Вот река. Замёрзшая, белая. А за ней – дома. Знакомые очертания. Я знаю эти места. Сотню раз проезжала здесь на электричке. К Лене. К детям.

Только… только здесь должен быть мост. Железнодорожный мост, по которому ходит электричка.

А моста нет. И домов нет.

Только замёрзшая река. И соседний берег. Там только лес и темнота.

– Что же это? – шепчу я, и голос дрожит.

Кто-то из колядующих наклоняется ко мне. Факел освещает моё лицо, мою одежду. Маска рассматривает меня внимательно – мою современную шубу, сапоги, шарф.

– А не наша девка-то! – вдруг начинает голосить какая-то баба, отступая. – Оборотница!

– Нечистая! – тут же вторит другая.

– Духами послана! – басит кто-то издалека.

И тут перед толпой появляется молодой парень. Без маски. Лет двадцати пяти, может, чуть меньше. Лицо обветренное, скулы резкие, взгляд твёрдый. Одет в длинный тулуп, шапка-ушанка сбита набок.

Он протягивает мне руку – и оборачивается к толпе:

– Ладно вам! – голос звучит властно, без крика. – Потеряшка она.
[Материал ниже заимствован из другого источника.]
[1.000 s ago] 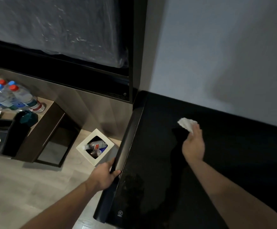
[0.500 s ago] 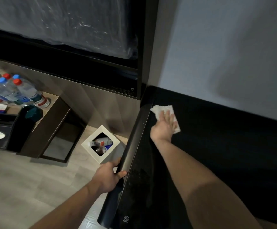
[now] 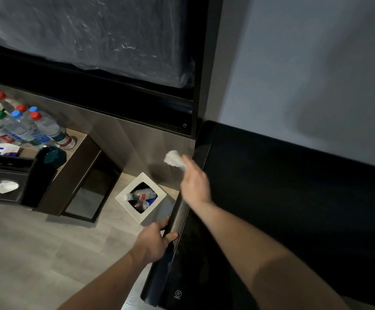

Зыркает на баб – те отводят взгляды.

– Иван, ты чего? – недовольно бубнит кто-то из мужиков.

– То-то и оно, что не наша, – отрезает парень. – Значит, гостья. А гостей обижать – грех. Или забыл?

Толпа недовольно гудит, но отступает. Парень смотрит на меня сверху вниз – и усмехается:

– Ну что, странница? Вставать будешь, али до утра в сугробе сидеть?

Глава 1. Колядки

Протягиваю руку.

Парень хватает меня крепко – и с такой лёгкостью вытаскивает из сугроба, будто я пушинка. Отряхивает снег с моего рукава – быстро, по-деловому.

– Пошли к старосте, – говорит он коротко.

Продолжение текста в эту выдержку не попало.